Almost none of them had seen this ad before – as I recall, it was a pretty short-lived campaign from several years ago. I have to keep reminding myself that these kids are just that – kids – and that they’ve probably not paid a whole lot of attention to advertisements up to now.
Then we watched this ad a couple of times:
Again, I asked for the show of hands and – big surprise – the Cadillac ad was the clear winner, especially among the men (this was an interesting breakdown – I’ll get to that in a minute).

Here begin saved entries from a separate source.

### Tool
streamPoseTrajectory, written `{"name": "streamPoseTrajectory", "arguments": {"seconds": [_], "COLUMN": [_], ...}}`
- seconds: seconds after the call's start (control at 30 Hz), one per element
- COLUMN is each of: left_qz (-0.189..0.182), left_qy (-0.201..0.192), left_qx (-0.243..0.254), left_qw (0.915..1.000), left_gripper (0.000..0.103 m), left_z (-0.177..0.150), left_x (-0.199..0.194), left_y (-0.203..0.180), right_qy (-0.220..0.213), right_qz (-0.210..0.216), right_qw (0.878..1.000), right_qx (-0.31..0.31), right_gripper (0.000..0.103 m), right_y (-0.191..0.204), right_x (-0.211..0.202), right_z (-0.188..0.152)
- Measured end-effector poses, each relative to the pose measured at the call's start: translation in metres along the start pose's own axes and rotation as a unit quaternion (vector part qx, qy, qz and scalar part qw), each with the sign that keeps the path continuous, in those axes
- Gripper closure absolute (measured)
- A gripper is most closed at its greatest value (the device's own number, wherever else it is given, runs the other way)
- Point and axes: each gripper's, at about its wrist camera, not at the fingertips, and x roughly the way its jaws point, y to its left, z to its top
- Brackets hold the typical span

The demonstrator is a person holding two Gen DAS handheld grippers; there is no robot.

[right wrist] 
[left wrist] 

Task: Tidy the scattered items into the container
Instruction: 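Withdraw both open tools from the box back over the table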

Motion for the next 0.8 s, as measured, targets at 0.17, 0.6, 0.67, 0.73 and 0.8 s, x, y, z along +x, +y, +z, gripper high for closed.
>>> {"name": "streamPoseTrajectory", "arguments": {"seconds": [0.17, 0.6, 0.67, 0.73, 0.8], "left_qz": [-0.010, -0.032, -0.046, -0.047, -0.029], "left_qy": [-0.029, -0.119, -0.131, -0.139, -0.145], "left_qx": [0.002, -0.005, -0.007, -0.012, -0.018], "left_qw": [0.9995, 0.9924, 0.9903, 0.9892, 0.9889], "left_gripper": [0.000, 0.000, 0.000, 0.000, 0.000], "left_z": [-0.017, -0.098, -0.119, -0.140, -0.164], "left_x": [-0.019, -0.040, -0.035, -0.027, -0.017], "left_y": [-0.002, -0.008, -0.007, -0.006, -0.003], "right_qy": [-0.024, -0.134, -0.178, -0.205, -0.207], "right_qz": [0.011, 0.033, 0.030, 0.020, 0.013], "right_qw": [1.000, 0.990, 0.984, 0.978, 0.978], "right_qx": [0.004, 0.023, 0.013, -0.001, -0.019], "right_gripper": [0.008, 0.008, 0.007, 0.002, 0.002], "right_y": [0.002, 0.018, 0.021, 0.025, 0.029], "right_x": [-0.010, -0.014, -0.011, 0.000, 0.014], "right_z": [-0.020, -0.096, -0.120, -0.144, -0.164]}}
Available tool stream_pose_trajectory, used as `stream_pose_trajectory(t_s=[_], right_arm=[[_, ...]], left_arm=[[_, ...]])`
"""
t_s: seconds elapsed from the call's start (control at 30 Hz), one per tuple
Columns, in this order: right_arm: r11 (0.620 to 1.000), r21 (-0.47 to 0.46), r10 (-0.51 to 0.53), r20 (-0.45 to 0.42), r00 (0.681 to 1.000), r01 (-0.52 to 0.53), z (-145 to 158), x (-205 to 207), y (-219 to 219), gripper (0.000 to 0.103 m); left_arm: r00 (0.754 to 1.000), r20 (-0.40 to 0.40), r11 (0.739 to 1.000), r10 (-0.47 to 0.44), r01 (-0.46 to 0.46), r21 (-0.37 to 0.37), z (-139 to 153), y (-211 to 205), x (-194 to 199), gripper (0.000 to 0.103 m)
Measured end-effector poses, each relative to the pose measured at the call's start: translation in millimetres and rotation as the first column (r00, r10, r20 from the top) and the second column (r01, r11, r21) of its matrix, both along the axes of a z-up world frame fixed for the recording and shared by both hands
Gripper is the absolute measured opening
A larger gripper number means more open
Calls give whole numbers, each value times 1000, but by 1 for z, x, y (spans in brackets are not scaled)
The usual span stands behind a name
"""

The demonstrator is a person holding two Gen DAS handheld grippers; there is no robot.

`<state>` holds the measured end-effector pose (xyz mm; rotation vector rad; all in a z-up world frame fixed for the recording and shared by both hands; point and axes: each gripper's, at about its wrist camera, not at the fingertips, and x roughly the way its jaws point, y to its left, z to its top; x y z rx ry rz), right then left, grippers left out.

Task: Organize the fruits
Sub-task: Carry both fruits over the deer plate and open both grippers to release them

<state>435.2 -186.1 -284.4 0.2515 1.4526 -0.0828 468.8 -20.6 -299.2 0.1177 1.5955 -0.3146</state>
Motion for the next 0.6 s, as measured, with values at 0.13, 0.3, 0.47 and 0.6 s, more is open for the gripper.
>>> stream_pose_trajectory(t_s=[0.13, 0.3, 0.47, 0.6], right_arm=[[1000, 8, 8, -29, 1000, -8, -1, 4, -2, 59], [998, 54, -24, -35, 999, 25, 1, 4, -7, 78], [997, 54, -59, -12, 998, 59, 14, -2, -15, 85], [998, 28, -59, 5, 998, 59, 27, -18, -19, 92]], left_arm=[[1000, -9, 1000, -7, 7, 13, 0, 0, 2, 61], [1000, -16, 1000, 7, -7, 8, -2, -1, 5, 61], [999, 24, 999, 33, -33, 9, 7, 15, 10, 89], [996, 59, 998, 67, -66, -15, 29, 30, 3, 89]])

I asked the students to explain to me what was going on in each of the individual commercials, and I was surprised when I got a whole lot of plot. “These two guys are having a conversation in the car, and…” They seemed to have a much harder time looking at how the ads WORKED in this case – they wanted to tell me what the commercials said or what they showed, but they were hesitant to dig in to how they manipulated their messages to an effect.

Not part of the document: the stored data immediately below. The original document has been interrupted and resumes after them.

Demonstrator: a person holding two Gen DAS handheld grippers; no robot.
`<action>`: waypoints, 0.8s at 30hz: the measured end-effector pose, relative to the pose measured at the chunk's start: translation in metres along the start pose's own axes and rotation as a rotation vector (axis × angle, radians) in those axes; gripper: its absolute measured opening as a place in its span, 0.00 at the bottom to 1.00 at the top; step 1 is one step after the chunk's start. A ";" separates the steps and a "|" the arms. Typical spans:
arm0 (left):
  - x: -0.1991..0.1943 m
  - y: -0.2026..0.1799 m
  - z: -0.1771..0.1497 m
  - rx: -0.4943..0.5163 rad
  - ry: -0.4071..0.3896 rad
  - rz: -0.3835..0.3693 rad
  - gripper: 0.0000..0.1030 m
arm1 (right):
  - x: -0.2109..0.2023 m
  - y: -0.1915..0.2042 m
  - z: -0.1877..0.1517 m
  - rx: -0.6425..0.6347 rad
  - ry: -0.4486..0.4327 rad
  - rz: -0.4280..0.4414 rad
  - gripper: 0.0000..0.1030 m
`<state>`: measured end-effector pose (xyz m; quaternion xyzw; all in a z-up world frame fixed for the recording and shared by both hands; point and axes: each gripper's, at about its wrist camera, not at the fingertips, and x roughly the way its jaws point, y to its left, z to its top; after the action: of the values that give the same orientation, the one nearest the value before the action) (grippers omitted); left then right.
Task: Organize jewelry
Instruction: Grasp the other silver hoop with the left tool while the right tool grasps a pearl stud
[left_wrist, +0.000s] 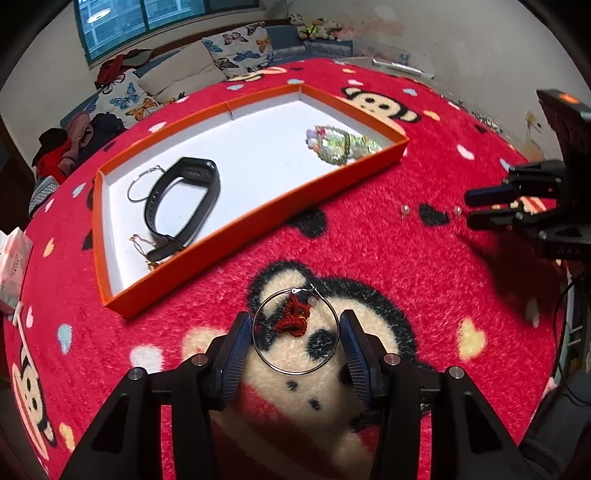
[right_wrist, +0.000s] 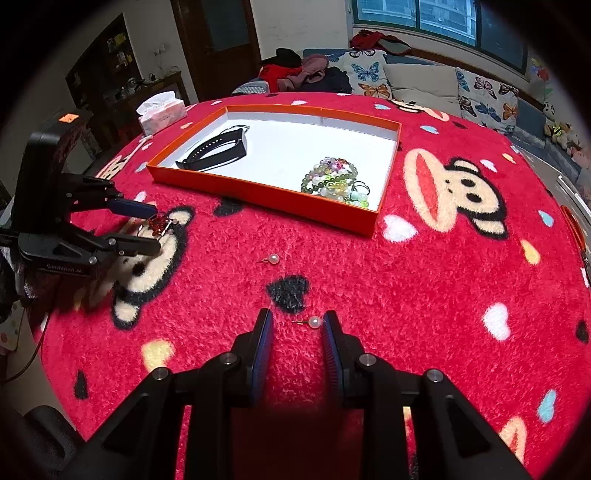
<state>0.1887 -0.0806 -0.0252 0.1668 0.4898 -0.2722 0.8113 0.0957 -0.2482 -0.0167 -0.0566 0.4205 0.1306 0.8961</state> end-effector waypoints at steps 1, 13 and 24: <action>-0.003 0.001 0.000 -0.004 -0.006 0.001 0.51 | 0.000 0.000 0.000 -0.002 0.001 -0.002 0.30; -0.029 0.008 0.004 -0.029 -0.062 0.005 0.51 | 0.003 -0.002 0.000 -0.002 0.011 -0.002 0.30; -0.026 0.012 0.003 -0.039 -0.053 0.007 0.51 | 0.012 0.000 -0.001 -0.018 0.028 -0.012 0.30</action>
<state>0.1884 -0.0659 -0.0008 0.1453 0.4728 -0.2642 0.8280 0.1018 -0.2460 -0.0263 -0.0693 0.4315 0.1281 0.8903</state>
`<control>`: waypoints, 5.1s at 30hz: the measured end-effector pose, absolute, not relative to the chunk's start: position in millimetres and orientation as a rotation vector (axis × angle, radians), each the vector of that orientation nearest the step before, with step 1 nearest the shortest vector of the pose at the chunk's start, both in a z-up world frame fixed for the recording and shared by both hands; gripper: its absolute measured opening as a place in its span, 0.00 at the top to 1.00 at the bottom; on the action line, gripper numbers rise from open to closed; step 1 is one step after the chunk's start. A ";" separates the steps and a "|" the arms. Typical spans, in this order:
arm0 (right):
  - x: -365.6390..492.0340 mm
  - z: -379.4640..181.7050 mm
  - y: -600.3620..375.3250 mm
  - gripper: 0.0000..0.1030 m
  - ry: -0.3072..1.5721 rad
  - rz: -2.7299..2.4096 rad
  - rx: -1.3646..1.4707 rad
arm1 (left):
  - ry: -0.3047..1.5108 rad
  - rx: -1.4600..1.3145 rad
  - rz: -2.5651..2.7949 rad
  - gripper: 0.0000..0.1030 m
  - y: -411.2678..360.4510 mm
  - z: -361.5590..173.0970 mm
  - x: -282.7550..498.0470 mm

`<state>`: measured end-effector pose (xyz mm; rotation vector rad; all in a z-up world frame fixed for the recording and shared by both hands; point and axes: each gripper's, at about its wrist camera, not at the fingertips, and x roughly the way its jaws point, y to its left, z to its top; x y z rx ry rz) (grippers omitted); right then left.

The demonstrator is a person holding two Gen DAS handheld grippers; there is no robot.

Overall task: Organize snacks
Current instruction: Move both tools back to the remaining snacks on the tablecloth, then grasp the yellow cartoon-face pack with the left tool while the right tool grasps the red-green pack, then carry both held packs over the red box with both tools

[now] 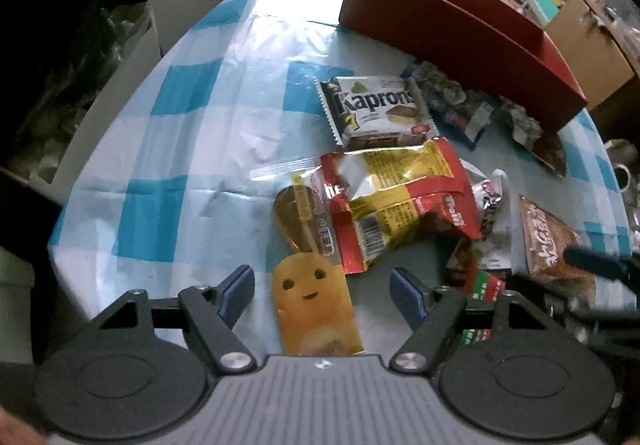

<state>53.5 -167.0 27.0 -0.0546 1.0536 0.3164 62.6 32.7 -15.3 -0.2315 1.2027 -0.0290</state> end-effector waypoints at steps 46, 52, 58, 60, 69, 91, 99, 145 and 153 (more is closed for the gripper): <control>1.4 -21.2 -130.7 0.00 1.122 0.370 -0.284 | 1.194 -0.037 -0.136 0.16 -7.3 -21.7 37.5; 6.5 -16.4 -135.1 0.03 1.137 0.389 -0.303 | 1.177 -0.002 -0.088 0.51 -8.2 -17.9 36.0; 1.8 -7.7 -136.7 0.30 1.098 0.406 -0.322 | 1.180 -0.133 -0.046 0.71 22.9 -14.4 31.1; 0.8 -4.6 -137.3 0.36 1.092 0.401 -0.320 | 1.177 -0.138 -0.041 0.72 23.8 -13.7 30.5; 9.2 2.5 -140.8 0.46 1.084 0.418 -0.207 | 1.135 -0.159 -0.056 0.76 27.5 -7.7 22.8; 26.7 32.2 -161.3 0.46 0.981 0.369 -0.062 | 1.003 -0.111 -0.080 0.77 9.1 19.5 25.5; 36.6 43.3 -166.3 0.46 0.941 0.343 -0.030 | 0.948 -0.089 -0.091 0.76 -4.1 31.1 38.1; 168.2 80.9 -194.1 0.46 0.765 0.230 0.083 | 0.772 -0.059 -0.093 0.76 -48.9 71.3 180.1; 194.4 79.1 -199.5 0.46 0.766 0.216 0.099 | 0.753 -0.048 -0.081 0.76 -55.0 72.0 205.6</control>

They were also completely clueless about the (in my mind, over-the-top-overt) role that sex played in the Cadillac ad. The men identified with it, certainly, but none of them was able to articulate what was at work in the ad beyond the “hot babe” and the high-heeled shoe on the gas pedal. I had to lead them through the idea of power and control, about the tone of Ms. Walsh’s voice (“like melted chocolate, you guys!” was the exact phrase I used, and that freaked them out a little, I think), about the use of light and sound in the ad, about the words that were spoken (“does it return the favor?!” Seriously – how could they not see that?!) – all of it. When I tossed out the idea that the ad was really just a visual representation of an orgasm (“Come ON, you guys! Spaghetti straps – is she in a neglige? She’s in a TUNNEL. Look at the lights, VERY. RHYTHMICALLY. MOVING. PAST. Then she BURSTS out of the tunnel and there’s light and music and OH, MY GOD!), they were shocked and demanded to see it again, at which point most of them were embarrassed that they’d missed that implication every time they’d seen the ad before. They’ll never not see it again, I can tell you that!

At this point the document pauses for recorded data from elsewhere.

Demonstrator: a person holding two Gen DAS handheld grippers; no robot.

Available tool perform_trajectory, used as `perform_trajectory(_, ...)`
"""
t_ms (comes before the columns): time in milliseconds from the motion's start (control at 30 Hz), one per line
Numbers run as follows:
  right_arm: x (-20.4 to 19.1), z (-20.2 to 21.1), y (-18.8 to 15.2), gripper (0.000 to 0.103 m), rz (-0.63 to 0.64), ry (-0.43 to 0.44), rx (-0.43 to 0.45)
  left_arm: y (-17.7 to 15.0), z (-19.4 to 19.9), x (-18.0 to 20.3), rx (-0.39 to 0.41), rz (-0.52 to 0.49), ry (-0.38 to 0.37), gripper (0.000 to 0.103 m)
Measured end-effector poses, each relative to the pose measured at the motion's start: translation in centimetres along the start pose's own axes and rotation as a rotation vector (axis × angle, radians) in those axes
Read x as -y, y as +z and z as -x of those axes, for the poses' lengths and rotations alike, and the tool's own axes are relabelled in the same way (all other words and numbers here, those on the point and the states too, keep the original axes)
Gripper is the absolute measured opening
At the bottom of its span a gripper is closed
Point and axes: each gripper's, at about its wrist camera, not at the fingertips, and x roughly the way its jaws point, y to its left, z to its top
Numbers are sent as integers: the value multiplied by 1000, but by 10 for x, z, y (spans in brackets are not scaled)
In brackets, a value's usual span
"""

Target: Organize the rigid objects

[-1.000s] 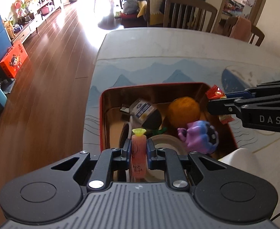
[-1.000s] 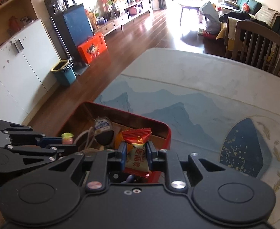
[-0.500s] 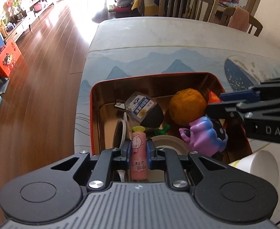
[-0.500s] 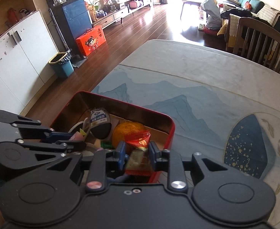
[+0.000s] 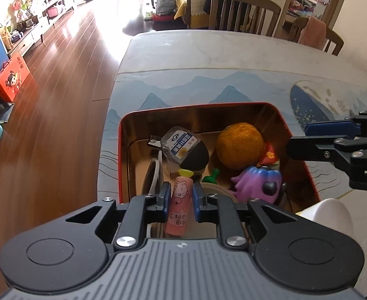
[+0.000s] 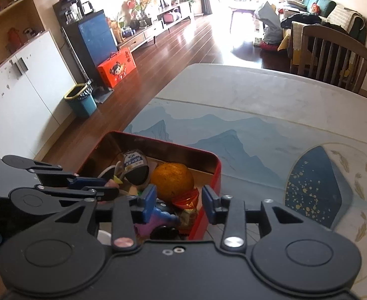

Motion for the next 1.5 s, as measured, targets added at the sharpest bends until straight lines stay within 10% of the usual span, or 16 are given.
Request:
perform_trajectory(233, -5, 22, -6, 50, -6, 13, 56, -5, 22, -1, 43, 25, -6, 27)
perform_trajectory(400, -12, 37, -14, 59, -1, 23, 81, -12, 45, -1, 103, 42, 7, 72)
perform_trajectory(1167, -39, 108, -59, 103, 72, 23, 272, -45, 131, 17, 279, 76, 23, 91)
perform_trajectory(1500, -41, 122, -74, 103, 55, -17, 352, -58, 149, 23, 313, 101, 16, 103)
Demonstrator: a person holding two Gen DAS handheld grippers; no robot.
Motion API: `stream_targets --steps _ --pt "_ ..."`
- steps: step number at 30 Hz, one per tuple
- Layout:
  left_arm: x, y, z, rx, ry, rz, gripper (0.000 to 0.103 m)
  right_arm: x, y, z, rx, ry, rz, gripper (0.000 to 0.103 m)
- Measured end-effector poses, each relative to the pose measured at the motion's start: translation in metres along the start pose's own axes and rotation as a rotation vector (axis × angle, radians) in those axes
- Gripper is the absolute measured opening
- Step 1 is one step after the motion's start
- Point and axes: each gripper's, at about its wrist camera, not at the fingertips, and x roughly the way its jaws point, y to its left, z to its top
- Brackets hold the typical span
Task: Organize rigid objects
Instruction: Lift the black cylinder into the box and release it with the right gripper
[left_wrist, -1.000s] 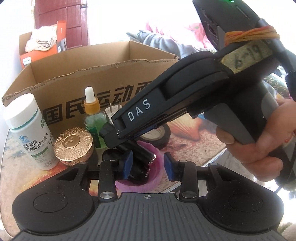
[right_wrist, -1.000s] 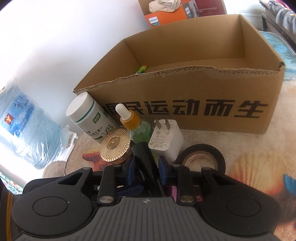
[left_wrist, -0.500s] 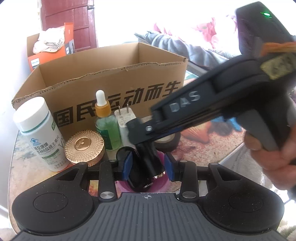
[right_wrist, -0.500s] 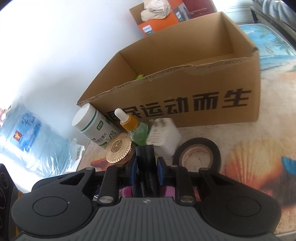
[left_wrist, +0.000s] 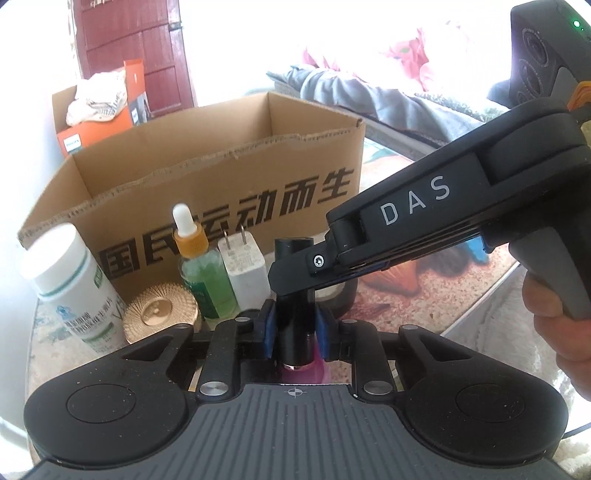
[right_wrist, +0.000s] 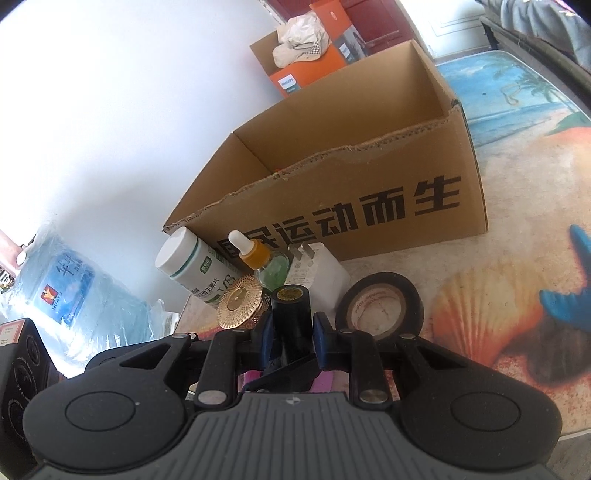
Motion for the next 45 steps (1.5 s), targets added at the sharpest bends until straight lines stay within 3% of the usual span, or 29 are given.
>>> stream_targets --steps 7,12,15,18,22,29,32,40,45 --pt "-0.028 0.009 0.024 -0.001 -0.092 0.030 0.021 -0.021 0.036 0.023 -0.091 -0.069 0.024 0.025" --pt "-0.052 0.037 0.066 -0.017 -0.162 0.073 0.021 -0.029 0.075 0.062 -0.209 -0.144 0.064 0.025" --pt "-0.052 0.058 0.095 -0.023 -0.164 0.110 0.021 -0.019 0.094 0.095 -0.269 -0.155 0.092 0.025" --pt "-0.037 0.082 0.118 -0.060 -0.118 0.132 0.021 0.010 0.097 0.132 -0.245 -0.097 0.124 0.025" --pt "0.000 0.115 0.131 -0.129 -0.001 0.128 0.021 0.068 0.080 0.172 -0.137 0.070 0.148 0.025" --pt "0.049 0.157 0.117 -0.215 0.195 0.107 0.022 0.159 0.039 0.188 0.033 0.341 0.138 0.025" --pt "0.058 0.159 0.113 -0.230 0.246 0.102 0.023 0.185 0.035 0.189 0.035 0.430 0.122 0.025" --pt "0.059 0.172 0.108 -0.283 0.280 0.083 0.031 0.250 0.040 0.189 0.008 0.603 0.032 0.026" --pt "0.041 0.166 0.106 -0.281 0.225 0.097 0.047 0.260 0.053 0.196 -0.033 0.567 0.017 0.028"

We talked then about who the companies were trying to attract with the ads and the nearly-unanimous assessment was that the VW ad was looking to hook the family-oriented consumer who’s concerned about safety while the Caddy ad was aimed at men. I took serious issue with these claims and tried to push the students to justify their answers. They responded by saying that the main idea of the VW ad was saftey – that you could survive a crash in this car – and that safety is very important to parents. “Okay, agreed,” I said, “but I didn’t see any families in that ad. In fact,” I went on, “the driver dude was talking about a girlfriend. There were no booster seats in the car. As a matter of fact, all the ads from this campaign that *I* saw featured young people, presumably single and out enjoying themselves.”
They didn’t have a counter-argument for that.
I had a BLAST shredding the claim that the Caddy ad was aimed exclusively as men, and I think I sent a few of my students a little over the edge with my response. Kate Walsh is HOT. I’m a straight chick, and she does it for me. Men want her, women want to be her – she’s gorgeous, she’s in control, she’s smooth and confident and surrounded in luxury and power. SHE’S IN THE DRIVER’S SEAT, fercryinoutloud! Let’s not forget that she is an actress in a show that is almost universally loved by women (my guess – though I have no hard data to support this claim – is that most men who watch Grey’s Anatomy or Private Practice only do so becuase their girlfriends/wives watch it). There is no way that Cadillac was excluding women from this commercial; the choices that they made – from the actress to the lines she spoke to the color of the car – were all carefully made and meticulously executed. It’s a gorgeous, highly effective ad.
The students loved this exercise, even if they didn’t quite get it. I don’t expect them to, really – at least, not yet. I kind of feel like Annie Sullivan; I’ll keep pumping water over their hands; eventually, the cold, wet stuff and W-A-T-E-R will connect in their brains, and they’ll wonder how they ever missed all this wonderful, exciting stuff happening all around them.